What is being asked
Somewhere below are a line with "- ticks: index" and a later line with "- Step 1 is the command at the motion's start". Output exactly those lines and all lines between them.

_ _ _ _ _

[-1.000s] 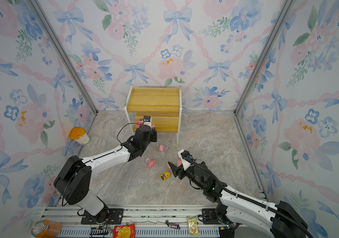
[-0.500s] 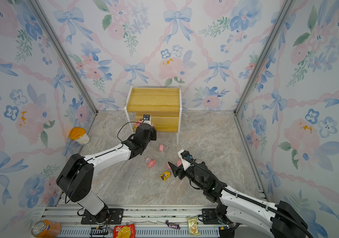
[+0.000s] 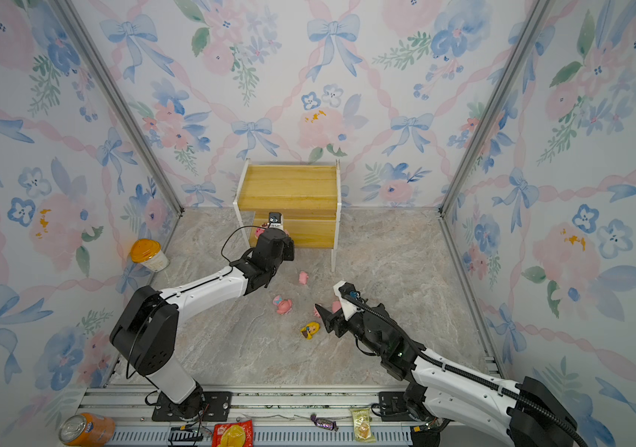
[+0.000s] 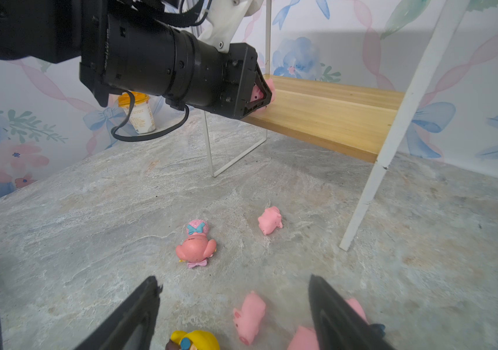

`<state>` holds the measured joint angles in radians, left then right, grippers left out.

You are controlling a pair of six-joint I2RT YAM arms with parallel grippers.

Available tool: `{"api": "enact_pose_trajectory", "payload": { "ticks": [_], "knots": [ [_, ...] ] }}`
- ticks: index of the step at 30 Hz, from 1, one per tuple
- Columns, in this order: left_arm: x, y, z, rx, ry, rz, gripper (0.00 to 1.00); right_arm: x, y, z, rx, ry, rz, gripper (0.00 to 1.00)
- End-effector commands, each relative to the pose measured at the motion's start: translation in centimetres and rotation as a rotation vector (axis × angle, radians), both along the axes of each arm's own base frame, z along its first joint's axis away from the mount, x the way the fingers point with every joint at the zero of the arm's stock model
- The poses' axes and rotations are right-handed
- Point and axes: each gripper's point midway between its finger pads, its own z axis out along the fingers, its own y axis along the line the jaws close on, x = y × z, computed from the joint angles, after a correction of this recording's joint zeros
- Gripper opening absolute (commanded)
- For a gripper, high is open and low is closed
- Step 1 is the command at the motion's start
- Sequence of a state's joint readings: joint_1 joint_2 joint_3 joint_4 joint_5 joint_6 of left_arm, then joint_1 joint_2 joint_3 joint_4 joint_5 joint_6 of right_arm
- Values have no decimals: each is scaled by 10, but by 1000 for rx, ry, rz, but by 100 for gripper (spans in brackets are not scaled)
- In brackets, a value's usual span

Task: Organize plastic toys on shelves
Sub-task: Place the plastic toy on the shelf.

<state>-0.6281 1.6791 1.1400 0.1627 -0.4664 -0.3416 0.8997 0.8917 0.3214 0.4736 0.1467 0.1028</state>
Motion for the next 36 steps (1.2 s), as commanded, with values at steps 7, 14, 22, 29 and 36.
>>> {"api": "enact_pose_trajectory", "payload": {
  "ticks": [7, 14, 22, 29, 36],
  "knots": [
    [7, 5, 3, 4, 11, 45, 21, -5, 3, 5, 0, -15, 17, 80],
    [13, 4, 6, -4, 9, 63, 21, -5, 5, 2, -16, -12, 19, 79],
    [19, 1, 9, -8, 13, 63, 22, -6, 5, 2, -18, -12, 22, 79],
    [21, -2, 7, -7, 25, 64, 23, -6, 4, 3, -15, -15, 19, 79],
    [21, -1, 4, 1, 32, 65, 26, -7, 5, 3, -15, -14, 23, 79]
  ]
}}
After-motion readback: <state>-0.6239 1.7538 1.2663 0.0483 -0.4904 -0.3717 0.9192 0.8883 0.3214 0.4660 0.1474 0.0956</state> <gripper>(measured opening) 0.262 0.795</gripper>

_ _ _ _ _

Exercise answer
- ticks: index of the step at 30 Hz, from 1, one per tuple
- Columns, in this order: left_arm: x, y, z, rx, ry, rz, gripper (0.00 to 1.00); right_arm: x, y, z, rx, ry, rz, gripper (0.00 to 1.00)
- End-effector commands, each relative to the pose measured at the motion's start: translation in centimetres and rotation as a rotation vector (axis × angle, radians), both along the axes of each arm's own base frame, z along its first joint's axis away from the mount, x the way the fingers point with every joint at the zero of the arm's stock model
- The poses' axes and rotations are right-handed
- Point and axes: each gripper's point midway between its finger pads, its own z axis out along the fingers, its own y axis along the line the jaws close on, x = y × z, computed from the joint angles, after a correction of this recording's joint zeros
- Gripper opening absolute (commanded)
- For a gripper, high is open and low is closed
- Step 1 is the command at the motion's start

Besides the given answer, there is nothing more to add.